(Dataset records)
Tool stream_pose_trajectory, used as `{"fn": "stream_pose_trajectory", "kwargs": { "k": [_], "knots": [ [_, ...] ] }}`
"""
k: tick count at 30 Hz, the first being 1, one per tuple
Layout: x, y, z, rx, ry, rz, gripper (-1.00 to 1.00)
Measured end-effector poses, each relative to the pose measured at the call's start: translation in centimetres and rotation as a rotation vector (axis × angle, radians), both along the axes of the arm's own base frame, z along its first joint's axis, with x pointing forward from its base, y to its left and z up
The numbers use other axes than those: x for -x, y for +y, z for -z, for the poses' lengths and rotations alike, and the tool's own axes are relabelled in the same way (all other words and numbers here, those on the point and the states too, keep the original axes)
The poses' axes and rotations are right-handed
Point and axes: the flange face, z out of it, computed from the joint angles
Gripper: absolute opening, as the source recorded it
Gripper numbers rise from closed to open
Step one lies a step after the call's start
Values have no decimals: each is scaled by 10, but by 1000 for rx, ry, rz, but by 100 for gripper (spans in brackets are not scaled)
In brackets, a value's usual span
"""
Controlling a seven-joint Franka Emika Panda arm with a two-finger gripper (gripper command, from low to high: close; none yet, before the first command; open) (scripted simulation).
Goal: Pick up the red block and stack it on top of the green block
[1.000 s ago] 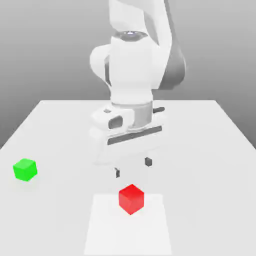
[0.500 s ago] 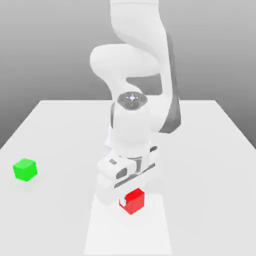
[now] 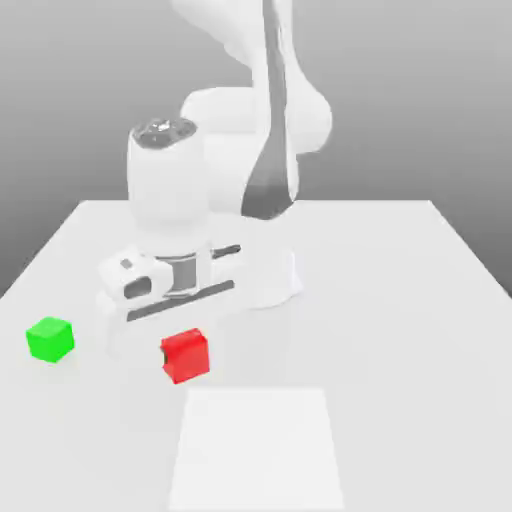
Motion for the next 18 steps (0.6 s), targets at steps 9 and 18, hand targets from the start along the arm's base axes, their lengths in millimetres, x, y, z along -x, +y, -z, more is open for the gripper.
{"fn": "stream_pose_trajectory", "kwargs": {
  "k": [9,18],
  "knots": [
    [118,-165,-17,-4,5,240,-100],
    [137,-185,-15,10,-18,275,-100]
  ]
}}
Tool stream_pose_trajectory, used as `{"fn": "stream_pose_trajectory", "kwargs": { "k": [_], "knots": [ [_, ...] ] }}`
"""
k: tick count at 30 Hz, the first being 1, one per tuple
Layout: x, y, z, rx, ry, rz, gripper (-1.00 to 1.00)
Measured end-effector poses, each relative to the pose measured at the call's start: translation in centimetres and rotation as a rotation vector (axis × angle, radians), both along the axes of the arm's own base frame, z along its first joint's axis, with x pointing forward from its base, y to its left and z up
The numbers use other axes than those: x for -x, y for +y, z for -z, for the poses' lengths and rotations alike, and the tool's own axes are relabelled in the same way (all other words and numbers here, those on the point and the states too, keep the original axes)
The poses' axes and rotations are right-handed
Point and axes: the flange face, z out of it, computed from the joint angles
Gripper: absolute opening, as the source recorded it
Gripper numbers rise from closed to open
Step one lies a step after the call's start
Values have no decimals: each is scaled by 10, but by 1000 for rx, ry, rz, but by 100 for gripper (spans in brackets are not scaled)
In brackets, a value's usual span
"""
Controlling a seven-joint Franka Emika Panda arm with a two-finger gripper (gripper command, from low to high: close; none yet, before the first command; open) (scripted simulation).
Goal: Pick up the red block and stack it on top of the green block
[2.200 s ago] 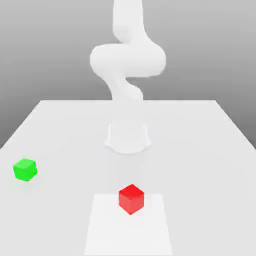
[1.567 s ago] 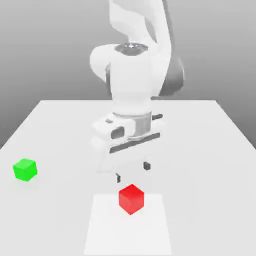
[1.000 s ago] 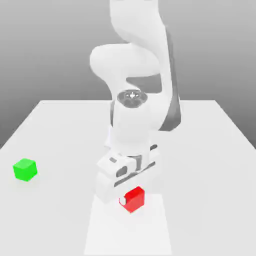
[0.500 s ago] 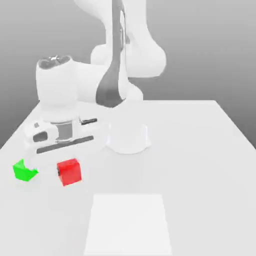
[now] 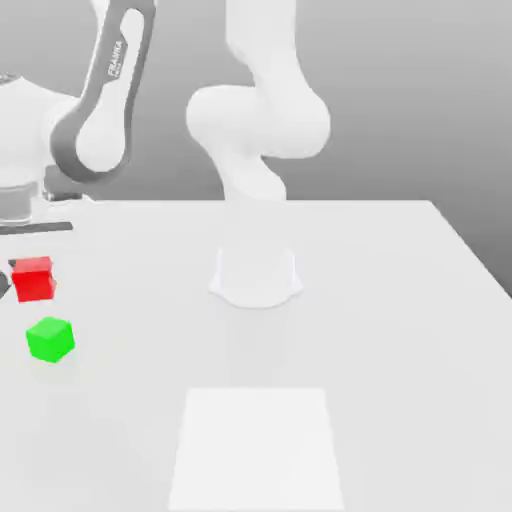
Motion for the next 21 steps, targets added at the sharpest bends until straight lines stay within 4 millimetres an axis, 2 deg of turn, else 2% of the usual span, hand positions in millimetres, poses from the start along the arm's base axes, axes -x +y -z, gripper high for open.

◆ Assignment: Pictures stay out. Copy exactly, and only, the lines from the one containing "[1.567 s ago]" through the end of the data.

◆ Response to this exercise:
[1.567 s ago] 
[1.000 s ago] 
[0.500 s ago] 
[now] 
Motion for the next 21 steps, targets added at the sharpest bends until straight lines stay within 4 millimetres an axis, 2 deg of turn, else 2% of the usual span, hand positions in millimetres, poses from the start along the arm's base axes, axes -x +y -z, gripper high for open.

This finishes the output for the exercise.